Questo porta a diverse domande: stava solo fingendo di non riuscire a sparare, lasciando che il compagno continuasse ad attaccarla? Oppure qualcosa si è danneggiato durante lo scontro, disattivando il blocco che le impediva di attaccarlo? Se quest’ultima ipotesi fosse vera, sorgerebbe un ulteriore problema di coerenza, dato che il film stabilisce che i dati di controllo e memorizzazione risiedono nell’addome, mentre il compagno l’ha colpita solo alla testa.
L’incoerenza finale più grande riguarda la scena in cui il companion di Sophie Thatcher prova ad attaccare l’altro automa con un taser, ma quest’ultimo le fa notare che, avendo subito un reset di fabbrica, non può più attaccare come prima. Questo contrasta con il fatto che la protagonista risulti ancora autonoma e cosciente, ricordando tutto ciò che è successo, ignorando ancora una volta del regole del reset.
Un’altra domanda sorge a questo punto: se la protagonista ha richiesto e ottenuto il controllo e l’autonomia totale, perché non è stata in grado di attaccare il suo compagno fin dall’inizio? Se il controllo totale non include la rimozione delle limitazioni imposte dal proprietario, allora che tipo di autonomia ha ottenuto? Questa è forse la più grande contraddizione del film, che lascia lo spettatore con più domande che risposte.
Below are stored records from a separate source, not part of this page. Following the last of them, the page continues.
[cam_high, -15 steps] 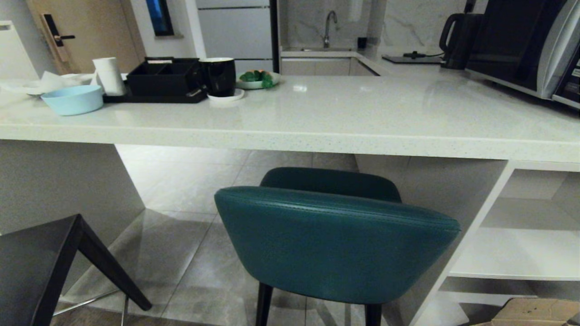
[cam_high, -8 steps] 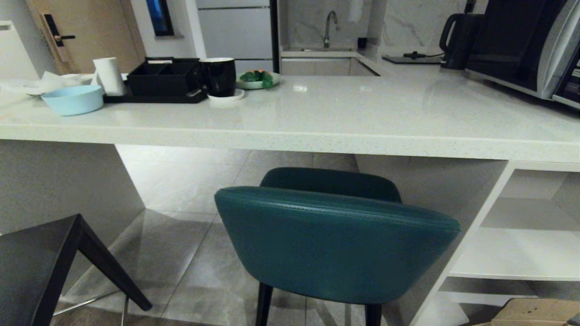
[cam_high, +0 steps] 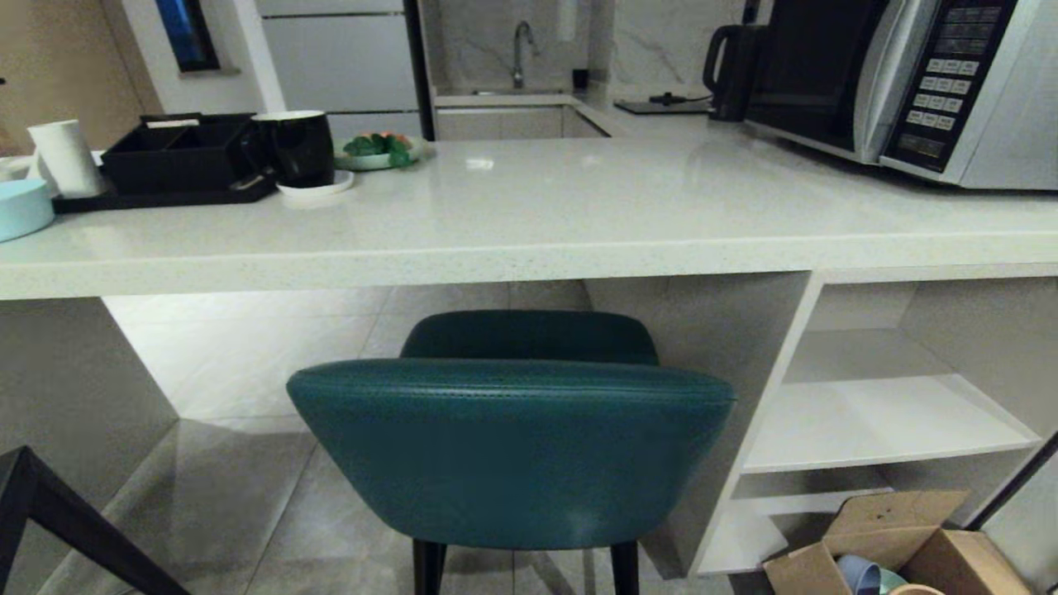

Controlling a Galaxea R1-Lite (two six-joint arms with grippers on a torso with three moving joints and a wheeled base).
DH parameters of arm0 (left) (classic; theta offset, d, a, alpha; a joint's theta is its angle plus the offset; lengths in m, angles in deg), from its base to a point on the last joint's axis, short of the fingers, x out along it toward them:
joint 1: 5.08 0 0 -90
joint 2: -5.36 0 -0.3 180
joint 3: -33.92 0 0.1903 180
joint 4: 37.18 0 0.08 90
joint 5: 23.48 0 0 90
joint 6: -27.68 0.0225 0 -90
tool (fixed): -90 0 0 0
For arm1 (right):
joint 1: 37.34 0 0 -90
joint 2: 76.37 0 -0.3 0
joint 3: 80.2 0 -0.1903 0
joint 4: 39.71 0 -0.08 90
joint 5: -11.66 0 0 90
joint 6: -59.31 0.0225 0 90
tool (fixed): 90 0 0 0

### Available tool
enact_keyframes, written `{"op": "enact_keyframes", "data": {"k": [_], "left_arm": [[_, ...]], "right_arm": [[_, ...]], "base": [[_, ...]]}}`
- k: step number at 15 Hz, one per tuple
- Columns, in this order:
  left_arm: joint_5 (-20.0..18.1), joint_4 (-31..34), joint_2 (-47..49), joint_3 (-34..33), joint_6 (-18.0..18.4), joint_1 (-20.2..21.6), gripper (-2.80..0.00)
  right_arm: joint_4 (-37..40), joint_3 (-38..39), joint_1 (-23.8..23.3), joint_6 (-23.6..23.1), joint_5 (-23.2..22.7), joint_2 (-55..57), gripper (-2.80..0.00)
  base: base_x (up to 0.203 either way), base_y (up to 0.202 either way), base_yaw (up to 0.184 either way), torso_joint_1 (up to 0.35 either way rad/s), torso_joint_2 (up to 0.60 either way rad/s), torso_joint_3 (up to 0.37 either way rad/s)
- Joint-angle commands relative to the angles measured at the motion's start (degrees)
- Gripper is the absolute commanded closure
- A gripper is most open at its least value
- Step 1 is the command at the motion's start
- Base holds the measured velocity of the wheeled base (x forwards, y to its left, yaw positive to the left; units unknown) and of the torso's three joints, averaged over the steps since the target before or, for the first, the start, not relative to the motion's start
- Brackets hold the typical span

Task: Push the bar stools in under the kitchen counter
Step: Pull the blue chair out from under the dining table

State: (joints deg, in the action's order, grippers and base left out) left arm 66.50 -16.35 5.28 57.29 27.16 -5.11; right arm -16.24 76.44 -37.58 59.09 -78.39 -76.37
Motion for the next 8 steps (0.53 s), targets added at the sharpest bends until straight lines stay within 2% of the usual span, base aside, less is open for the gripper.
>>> {"op": "enact_keyframes", "data": {"k": [1,8], "left_arm": [[0.02,-0.01,-0.01,-0.79,-0.02,0.02,0.0],[0.02,-0.28,-0.01,-0.88,-0.02,0.02,0.0]], "right_arm": [[-0.01,0.0,-0.02,-0.04,-0.04,-0.09,0.0],[-0.1,0.0,0.04,-0.13,-0.04,-0.09,0.0]], "base": [[0.0,0.0,0.0,0.0,0.0,0.0],[0.0,0.0,0.0,0.0,0.0,0.0]]}}
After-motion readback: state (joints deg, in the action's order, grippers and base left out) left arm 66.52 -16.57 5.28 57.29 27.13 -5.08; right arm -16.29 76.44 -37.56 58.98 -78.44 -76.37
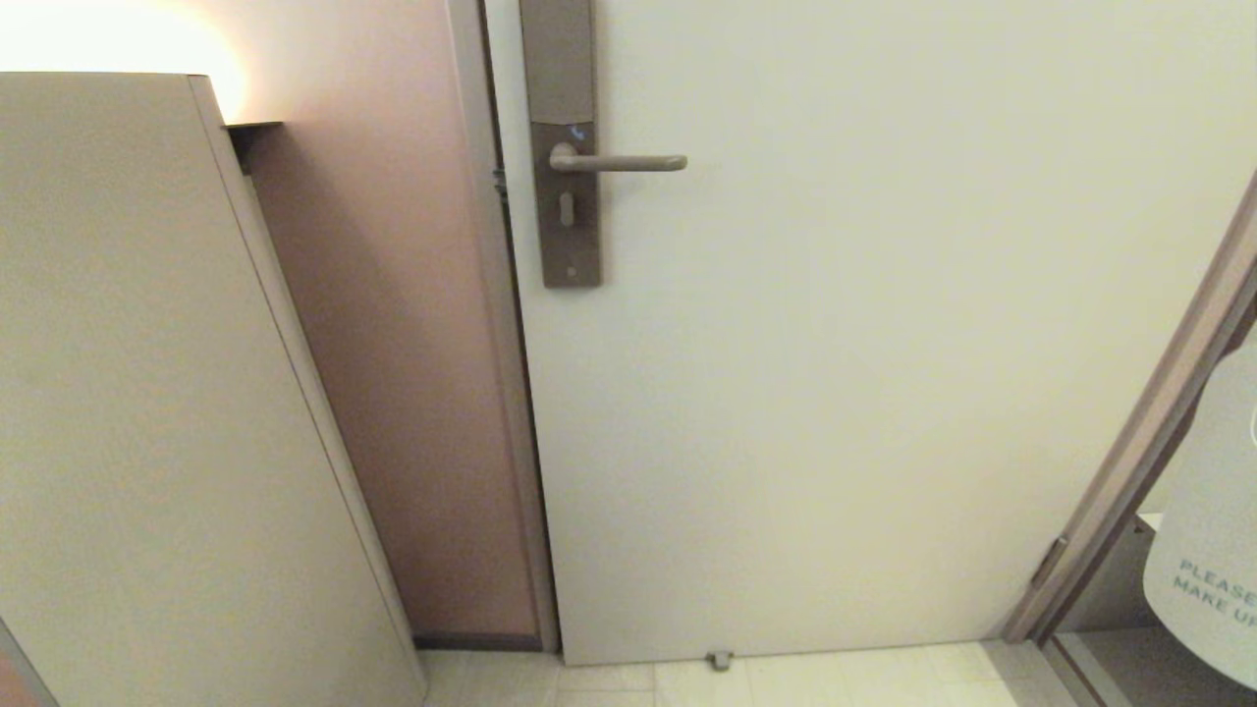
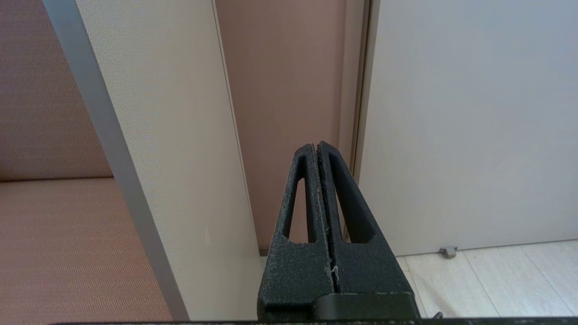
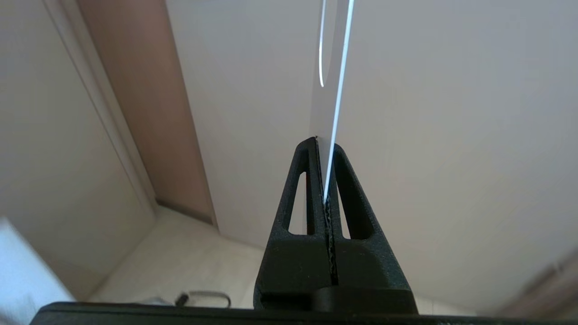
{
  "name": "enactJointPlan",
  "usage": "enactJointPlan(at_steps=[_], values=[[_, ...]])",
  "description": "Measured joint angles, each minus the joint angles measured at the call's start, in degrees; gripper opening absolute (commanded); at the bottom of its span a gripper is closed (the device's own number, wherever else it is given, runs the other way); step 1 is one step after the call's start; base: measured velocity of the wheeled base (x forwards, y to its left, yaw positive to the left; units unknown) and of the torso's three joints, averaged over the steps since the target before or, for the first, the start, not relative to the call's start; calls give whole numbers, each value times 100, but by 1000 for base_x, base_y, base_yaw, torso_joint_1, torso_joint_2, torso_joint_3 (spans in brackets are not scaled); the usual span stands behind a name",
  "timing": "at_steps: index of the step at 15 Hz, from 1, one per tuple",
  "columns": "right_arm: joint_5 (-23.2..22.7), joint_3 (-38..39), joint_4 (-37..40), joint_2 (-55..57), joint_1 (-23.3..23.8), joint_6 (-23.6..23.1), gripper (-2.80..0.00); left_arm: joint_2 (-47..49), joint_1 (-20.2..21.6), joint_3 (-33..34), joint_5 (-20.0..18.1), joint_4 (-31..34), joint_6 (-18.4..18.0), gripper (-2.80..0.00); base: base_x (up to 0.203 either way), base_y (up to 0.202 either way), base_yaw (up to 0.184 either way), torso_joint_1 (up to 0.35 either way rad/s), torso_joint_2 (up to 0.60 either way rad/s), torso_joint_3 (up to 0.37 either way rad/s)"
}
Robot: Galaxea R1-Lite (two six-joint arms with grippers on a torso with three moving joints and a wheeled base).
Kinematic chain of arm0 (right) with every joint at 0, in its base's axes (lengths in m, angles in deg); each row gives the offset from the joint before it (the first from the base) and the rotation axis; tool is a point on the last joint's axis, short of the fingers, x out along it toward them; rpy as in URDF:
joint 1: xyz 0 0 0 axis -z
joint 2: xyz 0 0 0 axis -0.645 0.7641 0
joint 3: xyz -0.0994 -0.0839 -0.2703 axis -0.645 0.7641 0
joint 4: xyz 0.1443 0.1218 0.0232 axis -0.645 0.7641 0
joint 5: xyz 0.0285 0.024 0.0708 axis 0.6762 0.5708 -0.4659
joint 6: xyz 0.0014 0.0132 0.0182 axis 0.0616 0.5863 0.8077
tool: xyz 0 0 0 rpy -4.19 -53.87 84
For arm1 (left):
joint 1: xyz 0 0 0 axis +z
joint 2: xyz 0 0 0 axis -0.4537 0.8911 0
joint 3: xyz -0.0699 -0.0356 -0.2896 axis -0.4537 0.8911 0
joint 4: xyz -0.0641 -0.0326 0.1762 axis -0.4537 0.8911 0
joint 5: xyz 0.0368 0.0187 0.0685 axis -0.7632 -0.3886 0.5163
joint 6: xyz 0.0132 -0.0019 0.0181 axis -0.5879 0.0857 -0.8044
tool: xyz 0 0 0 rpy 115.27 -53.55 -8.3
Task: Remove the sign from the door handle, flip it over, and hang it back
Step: Hang the sign back with the other side facing out
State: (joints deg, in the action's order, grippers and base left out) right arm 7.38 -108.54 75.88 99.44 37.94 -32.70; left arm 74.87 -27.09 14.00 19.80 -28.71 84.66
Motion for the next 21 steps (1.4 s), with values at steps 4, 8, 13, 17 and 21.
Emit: enactJointPlan(at_steps=[4, 8, 13, 17, 21], values=[[-443, -1163, -584, 1485, -54, -17, -280, 0, -2, 0, -1, -2, -2, -280, 0, 0, 0, 0, 0, 0], [-603, -2351, -1004, 2774, -456, -16, -280, 0, -2, 0, -1, -2, 0, -280, 0, 0, 0, 0, 0, 0], [-595, -3351, -1259, 4118, -1038, -27, -280, 0, -2, 0, -2, -2, 2, -280, 0, 0, 0, 0, 0, 0], [-569, -4141, -1489, 5190, -1245, -49, -280, 0, 0, 0, 0, -2, 0, -280, 0, 0, 0, 0, 0, 0], [-403, -4794, -1867, 6180, -1358, -74, -280, 0, 0, 0, -2, 1, 0, -280, 0, 0, 0, 0, 0, 0]])
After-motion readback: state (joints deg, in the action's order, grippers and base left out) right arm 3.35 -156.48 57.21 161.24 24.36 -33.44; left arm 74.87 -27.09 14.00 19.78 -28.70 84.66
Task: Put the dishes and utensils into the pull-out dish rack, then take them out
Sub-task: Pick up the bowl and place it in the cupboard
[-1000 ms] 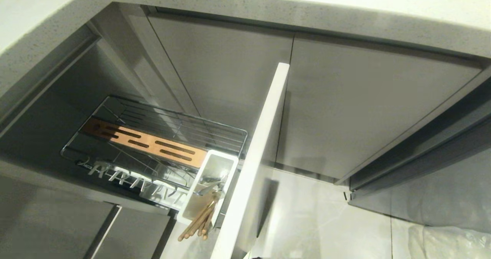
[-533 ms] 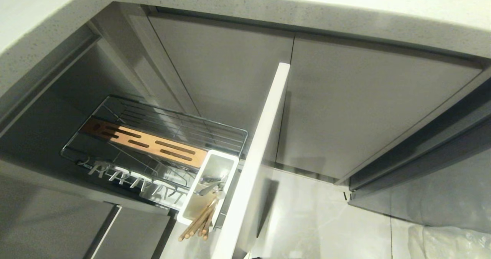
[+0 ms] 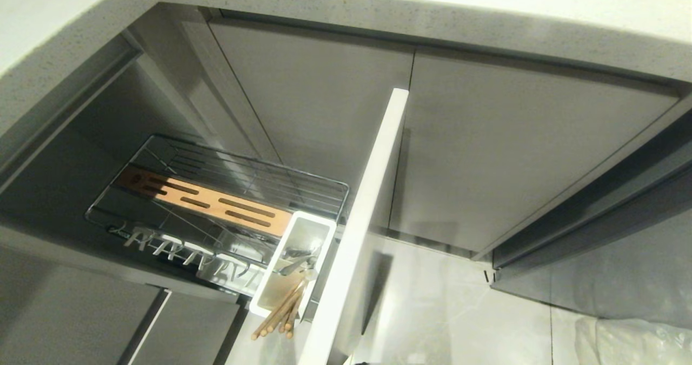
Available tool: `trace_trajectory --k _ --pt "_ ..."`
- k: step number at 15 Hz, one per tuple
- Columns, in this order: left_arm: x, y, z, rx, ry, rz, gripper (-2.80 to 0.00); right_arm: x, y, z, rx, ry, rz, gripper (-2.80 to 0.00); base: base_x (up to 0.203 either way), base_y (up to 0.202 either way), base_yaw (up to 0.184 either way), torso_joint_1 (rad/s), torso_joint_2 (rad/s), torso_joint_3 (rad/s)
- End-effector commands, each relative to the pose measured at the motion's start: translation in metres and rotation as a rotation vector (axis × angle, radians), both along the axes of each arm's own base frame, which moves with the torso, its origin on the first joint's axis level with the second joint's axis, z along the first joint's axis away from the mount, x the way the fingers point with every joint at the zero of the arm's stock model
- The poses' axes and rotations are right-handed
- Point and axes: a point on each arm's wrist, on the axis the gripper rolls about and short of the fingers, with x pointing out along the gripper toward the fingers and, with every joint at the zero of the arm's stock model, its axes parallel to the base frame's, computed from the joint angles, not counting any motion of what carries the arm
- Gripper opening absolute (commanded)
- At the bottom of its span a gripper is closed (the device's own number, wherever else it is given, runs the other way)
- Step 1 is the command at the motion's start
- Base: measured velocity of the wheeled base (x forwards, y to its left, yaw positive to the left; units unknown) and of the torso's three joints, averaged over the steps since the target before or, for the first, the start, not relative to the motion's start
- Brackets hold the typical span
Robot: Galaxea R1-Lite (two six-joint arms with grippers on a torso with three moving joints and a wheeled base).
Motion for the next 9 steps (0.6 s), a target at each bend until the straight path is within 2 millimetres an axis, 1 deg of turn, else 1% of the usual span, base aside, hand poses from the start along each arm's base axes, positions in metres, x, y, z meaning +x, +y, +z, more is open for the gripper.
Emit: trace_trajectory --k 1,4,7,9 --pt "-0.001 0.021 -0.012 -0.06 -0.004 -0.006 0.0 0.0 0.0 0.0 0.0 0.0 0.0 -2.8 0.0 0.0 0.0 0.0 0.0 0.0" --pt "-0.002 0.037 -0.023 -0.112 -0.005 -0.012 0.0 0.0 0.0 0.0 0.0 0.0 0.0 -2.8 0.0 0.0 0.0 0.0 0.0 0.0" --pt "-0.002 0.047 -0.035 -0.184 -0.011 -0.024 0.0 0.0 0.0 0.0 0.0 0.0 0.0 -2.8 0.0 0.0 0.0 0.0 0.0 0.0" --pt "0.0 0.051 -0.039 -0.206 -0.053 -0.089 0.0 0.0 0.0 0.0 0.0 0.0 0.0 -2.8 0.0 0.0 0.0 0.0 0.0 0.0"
Analisi del finale di “Companion”
Il finale sembra voler offrire una sorta di lieto fine grottesco e bizzarro, fidele al ribaltamento della prospettiva su chi sia realmente il “cattivo” della storia. Se da un lato il robot dovrebbe rappresentare l’antagonista, il piano orchestrato dai protagonisti umani è effettivamente tanto meschino e manipolatore da rendere loro (o meglio Josh) il vero cattivo, in opposizione con Iris che cerca semplicemente di sopravvivere e difendersi.
Inoltre, la scena in cui l’automa saluta un suo pari può essere interpretato in due modi: da un lato, come una conclusione volutamente ironica e leggera, che si adatta al tono grottesco della pellicola; dall’altro, come un tentativo della protagonista di risvegliare l’altro robot, mostrandogli la realtà dei fatti. Tuttavia, questa seconda interpretazione sarebbe illogica: i companion, infatti, non sono consapevoli della loro natura artificiale e non possiedono una coscienza autonoma nel senso umano del termine. Di conseguenza, mostrare la propria mano meccanica all’altro automa non avrebbe l’effetto di “aprirgli gli occhi” sulla sua condizione, ma al massimo genererebbe in lui solo confusione.

Opinione finale con voto
In conclusione, nonostante alcuni passi falsi nello sviluppo della trama, “Companion” si rivela un film godibile e ben riuscito, capace di intrattenere in modo efficace. Uno dei suoi punti di forza è il contrasto visivo tra i colori pastello e le tonalità chiare e accese, in opposizione alla violenza e la crudeltà mostrate, non solo dall’automa, ma anche dagli stessi protagonisti umani. Questo contrasto cromatico amplifica l’effetto straniante della storia e contribuisce a creare un’atmosfera particolare.
Dal punto di vista comico, il film riesce a strappare almeno un paio di risate grazie alla sua ironia grottesca e assurda. Pur con le sue incongruenze, è sicuramente un titolo che merita di essere visto, capace di intrattenere anche in un’eventuale seconda visione. Purtroppo, come già detto, il suo potenziale è stato penalizzato da una campagna di marketing mal gestita, che ha sacrificato il mistero della trama per attirare spettatori, finendo per compromettere gran parte dell’esperienza.